What you will do: Print exactly the lines below between the line holding "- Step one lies" and the line holding "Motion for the", inclusive, and nothing more.

Given data:
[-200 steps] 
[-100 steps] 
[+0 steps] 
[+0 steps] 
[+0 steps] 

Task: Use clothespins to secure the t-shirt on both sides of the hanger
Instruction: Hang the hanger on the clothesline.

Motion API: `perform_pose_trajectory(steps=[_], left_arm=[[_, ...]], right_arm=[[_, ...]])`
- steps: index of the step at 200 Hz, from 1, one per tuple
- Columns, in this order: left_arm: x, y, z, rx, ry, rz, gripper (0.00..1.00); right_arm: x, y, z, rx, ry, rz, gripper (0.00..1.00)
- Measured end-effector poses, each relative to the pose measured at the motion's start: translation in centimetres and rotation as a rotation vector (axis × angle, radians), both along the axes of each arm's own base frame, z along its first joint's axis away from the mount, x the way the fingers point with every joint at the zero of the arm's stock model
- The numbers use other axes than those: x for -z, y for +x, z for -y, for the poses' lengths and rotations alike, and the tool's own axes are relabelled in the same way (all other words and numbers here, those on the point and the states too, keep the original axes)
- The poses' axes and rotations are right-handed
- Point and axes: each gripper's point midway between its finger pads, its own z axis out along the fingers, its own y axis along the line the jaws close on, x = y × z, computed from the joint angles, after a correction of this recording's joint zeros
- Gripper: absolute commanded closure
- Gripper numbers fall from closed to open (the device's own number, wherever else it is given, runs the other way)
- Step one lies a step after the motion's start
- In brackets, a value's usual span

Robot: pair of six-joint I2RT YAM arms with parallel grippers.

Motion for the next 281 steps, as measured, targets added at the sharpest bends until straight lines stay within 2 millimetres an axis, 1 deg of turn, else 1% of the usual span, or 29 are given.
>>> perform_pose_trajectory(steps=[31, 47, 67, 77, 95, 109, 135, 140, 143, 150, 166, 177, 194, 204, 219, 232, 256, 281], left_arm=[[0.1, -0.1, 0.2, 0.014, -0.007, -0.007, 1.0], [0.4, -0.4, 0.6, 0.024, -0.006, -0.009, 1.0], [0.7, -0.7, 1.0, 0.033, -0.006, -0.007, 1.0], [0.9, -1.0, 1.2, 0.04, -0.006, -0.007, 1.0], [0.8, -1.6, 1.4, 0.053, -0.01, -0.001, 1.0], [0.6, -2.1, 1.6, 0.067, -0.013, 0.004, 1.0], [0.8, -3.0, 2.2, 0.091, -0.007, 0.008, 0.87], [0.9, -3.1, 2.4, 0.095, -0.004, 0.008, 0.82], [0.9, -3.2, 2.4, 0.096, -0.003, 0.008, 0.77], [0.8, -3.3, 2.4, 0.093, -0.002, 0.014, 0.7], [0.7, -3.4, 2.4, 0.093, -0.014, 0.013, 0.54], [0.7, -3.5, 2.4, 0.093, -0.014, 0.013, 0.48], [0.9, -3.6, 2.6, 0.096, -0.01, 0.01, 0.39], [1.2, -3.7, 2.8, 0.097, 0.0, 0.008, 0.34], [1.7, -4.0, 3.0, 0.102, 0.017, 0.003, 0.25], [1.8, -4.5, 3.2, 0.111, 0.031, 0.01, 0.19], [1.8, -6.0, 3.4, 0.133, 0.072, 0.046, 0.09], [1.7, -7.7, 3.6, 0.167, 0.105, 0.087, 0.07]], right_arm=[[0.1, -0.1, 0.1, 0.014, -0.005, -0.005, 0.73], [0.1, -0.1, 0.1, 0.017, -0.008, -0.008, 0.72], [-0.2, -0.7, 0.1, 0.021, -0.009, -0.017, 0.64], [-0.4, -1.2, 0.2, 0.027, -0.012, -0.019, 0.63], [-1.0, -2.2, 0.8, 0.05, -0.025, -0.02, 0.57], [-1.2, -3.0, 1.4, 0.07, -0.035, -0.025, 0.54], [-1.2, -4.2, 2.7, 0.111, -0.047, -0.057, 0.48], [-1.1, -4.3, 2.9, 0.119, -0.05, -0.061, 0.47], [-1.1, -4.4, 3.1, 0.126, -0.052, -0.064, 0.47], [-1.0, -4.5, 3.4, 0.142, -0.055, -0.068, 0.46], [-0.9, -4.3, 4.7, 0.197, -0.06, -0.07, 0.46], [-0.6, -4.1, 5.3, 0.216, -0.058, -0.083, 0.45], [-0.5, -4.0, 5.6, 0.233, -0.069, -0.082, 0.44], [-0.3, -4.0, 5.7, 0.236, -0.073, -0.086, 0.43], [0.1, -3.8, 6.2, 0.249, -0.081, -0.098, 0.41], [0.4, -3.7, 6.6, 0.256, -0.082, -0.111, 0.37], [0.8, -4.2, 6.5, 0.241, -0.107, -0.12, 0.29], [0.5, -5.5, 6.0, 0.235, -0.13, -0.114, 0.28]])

Solution for this task:
- Step one lies a step after the motion's start
- In brackets, a value's usual span

Robot: pair of six-joint I2RT YAM arms with parallel grippers.

Motion for the next 281 steps, as measured, targets added at the sharpest bends until straight lines stay within 2 millimetres an axis, 1 deg of turn, else 1% of the usual span, or 29 are given.

Work on this exercise is now finished.